Dzięki takiemu harmonogramowi właściciele starszych mieszkań zyskują więcej czasu w dostosowanie się do nowych przepisów, podczas gdy deweloperzy muszą wdrożyć zmiany niemal natychmiast.

Cel zmian: ochrona zdrowia i życia

Głównym celem wprowadzenia obowiązkowych czujników jest zmniejszenie liczby tragicznych wypadków wynikających z pożarów oraz zatrucia czadem. Każdego roku w Polsce dochodzi do setek przypadków zaczadzenia, a także pożarów spowodowanych brakiem odpowiedniego zabezpieczenia mieszkań. Nowe regulacje mają temu zapobiegać poprzez:

  • Szybsze wykrywanie dymu i tlenku węgla, co daje mieszkańcom więcej czasu w reakcję.
  • Podniesienie standardów bezpieczeństwa w budownictwie.
  • Edukację społeczną w zakresie zagrożeń związanych z pożarami i czadem.

Jak przepisy wpłyną na właścicieli nieruchomości?

Nowe regulacje będą miały istotny wpływ na rynek nieruchomości, zwłaszcza w segmencie wynajmu. Właściciele mieszkań oferowanych na platformach krótkoterminowego najmu, takich jak Airbnb, będą musieli ponieść dodatkowe koszty związane z montażem i konserwacją czujników. Może to skutkować wzrostem cen wynajmu.

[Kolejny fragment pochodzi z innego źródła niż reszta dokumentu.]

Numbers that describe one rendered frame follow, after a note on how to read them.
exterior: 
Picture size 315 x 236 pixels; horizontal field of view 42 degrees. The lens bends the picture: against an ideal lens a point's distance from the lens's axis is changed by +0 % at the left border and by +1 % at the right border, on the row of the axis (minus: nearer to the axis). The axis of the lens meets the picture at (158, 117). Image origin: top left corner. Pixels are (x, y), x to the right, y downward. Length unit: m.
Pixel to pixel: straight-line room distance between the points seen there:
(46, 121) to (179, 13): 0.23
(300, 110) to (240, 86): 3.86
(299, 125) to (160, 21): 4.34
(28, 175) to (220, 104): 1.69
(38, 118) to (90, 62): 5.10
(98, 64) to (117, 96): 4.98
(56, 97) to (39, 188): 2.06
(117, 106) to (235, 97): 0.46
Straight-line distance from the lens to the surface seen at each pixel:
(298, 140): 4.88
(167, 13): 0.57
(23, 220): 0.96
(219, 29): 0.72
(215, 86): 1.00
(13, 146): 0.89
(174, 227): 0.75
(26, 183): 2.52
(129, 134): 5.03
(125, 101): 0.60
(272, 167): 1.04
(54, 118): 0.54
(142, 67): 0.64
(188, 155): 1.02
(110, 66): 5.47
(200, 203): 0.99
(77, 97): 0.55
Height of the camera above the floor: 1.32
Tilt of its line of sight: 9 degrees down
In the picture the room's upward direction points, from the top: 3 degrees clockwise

Ponadto obowiązkowe wyposażenie mieszkań w czujniki może prowadzić do pojawienia się na rynku tanich, niespełniających norm urządzeń. Właściciele, chcąc zaoszczędzić, mogą wybierać produkty o niskiej jakości, co może zmniejszyć skuteczność nowych przepisów. W związku z tym najważniejsze będzie wprowadzenie standardów i certyfikacji urządzeń, aby zapewnić ich niezawodność.

Skutki społeczne nowych przepisów

Obowiązkowa instalacja czujników może także przyczynić się do zwiększenia świadomości społecznej na temat bezpieczeństwa przeciwpożarowego. Możliwe konsekwencje nowych regulacji to:

  • Zwiększenie liczby kontrolowanych budynków, co może wpłynąć na lepsze przestrzeganie norm bezpieczeństwa.
  • Podniesienie poziomu ochrony mieszkańców, zwłaszcza w starszych budynkach.
  • Dyskusja o innych środkach poprawy bezpieczeństwa, takich jak systemy przeciwpożarowe czy obowiązkowe przeglądy instalacji grzewczych.

Nowe przepisy wprowadzające obowiązkowe czujniki dymu i tlenku węgla mają na celu poprawę bezpieczeństwa mieszkańców i zmniejszenie liczby wypadków spowodowanych pożarami oraz zaczadzeniem. Rządowy harmonogram daje właścicielom nieruchomości czas na dostosowanie się do nowych wymogów, choć dla niektórych branż, zwłaszcza najmu krótkoterminowego, może oznaczać dodatkowe obciążenia finansowe. najważniejsze będzie monitorowanie skuteczności przepisów oraz egzekwowanie stosowania certyfikowanych urządzeń, by nowe regulacje rzeczywiście przyczyniły się do poprawy bezpieczeństwa w polskich domach.